■ **Activity**
Among the entries below, extract exactly the lines that run from the one with "Mark the region" through the one with "Interiors are defined by the even-odd rule.", both ends included.

Items from a data source
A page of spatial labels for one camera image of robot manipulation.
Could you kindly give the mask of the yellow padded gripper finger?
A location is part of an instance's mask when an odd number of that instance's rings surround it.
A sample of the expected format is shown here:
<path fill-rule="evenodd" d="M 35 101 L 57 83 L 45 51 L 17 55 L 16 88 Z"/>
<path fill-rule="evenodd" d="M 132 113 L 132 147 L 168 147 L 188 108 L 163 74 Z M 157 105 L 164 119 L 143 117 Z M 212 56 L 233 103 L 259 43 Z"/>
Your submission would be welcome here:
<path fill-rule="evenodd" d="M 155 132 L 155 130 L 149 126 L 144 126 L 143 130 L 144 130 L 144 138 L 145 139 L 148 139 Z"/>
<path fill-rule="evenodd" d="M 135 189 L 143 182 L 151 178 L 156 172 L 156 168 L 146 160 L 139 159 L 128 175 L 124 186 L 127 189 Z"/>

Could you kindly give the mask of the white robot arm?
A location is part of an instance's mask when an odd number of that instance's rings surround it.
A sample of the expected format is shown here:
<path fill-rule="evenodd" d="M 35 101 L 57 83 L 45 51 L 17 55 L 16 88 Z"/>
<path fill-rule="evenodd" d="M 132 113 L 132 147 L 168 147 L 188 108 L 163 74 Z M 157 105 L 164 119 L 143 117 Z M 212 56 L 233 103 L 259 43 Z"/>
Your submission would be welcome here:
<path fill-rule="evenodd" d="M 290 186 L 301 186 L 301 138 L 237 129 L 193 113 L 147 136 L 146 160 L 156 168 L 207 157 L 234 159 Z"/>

* * *

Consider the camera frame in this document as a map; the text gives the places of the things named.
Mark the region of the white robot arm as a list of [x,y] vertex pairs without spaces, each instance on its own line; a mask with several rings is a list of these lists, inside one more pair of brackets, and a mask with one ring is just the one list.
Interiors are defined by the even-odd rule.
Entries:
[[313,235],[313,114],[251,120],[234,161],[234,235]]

---

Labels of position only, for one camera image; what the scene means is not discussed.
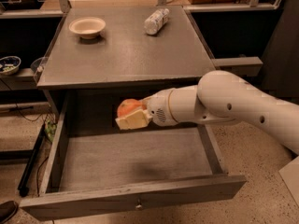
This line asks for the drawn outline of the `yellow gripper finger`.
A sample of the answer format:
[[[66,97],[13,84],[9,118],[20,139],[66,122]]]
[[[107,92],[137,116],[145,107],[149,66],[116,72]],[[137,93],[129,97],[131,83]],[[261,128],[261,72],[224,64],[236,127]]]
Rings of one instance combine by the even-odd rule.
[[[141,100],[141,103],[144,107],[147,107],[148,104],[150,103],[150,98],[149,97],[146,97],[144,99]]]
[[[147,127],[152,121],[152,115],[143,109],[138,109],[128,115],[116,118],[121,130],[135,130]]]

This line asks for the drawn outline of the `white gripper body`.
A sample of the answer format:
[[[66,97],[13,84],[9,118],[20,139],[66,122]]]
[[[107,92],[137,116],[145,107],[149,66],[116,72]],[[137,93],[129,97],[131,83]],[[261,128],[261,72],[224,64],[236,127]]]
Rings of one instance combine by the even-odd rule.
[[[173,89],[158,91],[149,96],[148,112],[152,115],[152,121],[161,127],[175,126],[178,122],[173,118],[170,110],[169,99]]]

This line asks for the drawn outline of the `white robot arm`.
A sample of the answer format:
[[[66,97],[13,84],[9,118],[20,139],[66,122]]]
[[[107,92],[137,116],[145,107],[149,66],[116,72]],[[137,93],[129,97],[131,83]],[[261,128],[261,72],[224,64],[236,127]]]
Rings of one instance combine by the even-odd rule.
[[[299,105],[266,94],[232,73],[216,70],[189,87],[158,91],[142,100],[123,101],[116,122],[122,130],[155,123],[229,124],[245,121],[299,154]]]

■ **Task response**
Mark the region of the white robot arm as a list of [x,y] vertex pairs without spaces, each instance on its own line; a mask with several rings is a list of these lists, inside one more pair of brackets, and a mask with one ring is just the one list.
Interiors are defined by the even-odd rule.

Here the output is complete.